* YOUR OBJECTIVE *
Every line of the records that contains the string "blue" counts once; give the total and nothing else.
+++ SUPPLIED DATA +++
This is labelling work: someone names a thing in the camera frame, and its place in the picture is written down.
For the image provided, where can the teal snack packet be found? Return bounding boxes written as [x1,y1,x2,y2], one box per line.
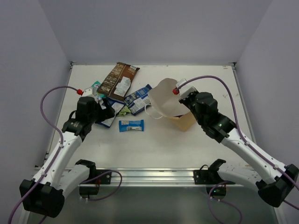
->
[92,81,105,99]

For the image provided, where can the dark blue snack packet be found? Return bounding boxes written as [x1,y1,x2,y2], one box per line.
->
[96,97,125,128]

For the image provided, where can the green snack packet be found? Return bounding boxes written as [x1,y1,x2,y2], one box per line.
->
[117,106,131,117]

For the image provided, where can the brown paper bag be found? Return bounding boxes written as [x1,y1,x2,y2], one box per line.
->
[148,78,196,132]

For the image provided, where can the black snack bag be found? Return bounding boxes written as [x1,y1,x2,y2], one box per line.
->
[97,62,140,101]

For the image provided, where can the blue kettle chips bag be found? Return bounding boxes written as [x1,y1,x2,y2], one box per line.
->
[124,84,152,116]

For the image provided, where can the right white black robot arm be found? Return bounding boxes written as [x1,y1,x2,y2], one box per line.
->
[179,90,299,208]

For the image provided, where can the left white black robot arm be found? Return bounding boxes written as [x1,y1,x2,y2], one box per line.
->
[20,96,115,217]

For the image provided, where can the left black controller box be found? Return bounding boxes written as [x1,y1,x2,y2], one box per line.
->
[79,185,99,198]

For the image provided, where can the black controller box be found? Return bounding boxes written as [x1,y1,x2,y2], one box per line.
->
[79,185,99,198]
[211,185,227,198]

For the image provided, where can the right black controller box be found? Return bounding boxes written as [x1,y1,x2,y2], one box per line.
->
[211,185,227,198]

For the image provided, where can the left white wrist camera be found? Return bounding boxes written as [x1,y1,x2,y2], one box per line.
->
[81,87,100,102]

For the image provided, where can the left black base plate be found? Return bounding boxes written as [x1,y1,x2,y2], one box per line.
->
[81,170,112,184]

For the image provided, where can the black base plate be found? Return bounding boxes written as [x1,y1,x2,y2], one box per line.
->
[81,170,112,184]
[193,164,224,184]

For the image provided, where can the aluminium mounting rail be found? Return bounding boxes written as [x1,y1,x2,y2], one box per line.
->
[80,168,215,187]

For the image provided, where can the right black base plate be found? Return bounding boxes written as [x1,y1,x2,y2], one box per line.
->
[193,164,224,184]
+++
+++ SUPPLIED DATA +++
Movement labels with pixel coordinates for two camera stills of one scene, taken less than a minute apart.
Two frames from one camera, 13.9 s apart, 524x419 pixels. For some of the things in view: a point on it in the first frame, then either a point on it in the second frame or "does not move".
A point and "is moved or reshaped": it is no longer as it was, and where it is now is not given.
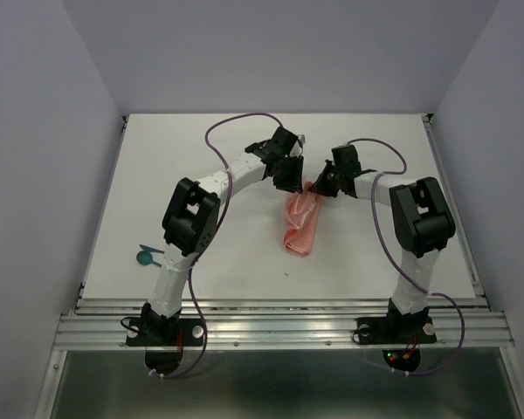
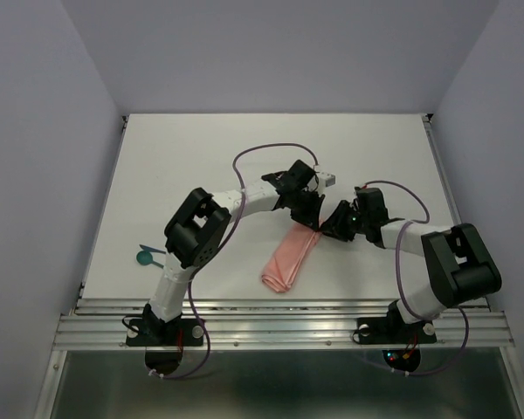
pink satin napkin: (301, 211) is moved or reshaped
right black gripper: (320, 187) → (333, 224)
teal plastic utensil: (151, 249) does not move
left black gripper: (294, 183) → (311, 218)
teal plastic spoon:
+++
* WRITTEN RESPONSE *
2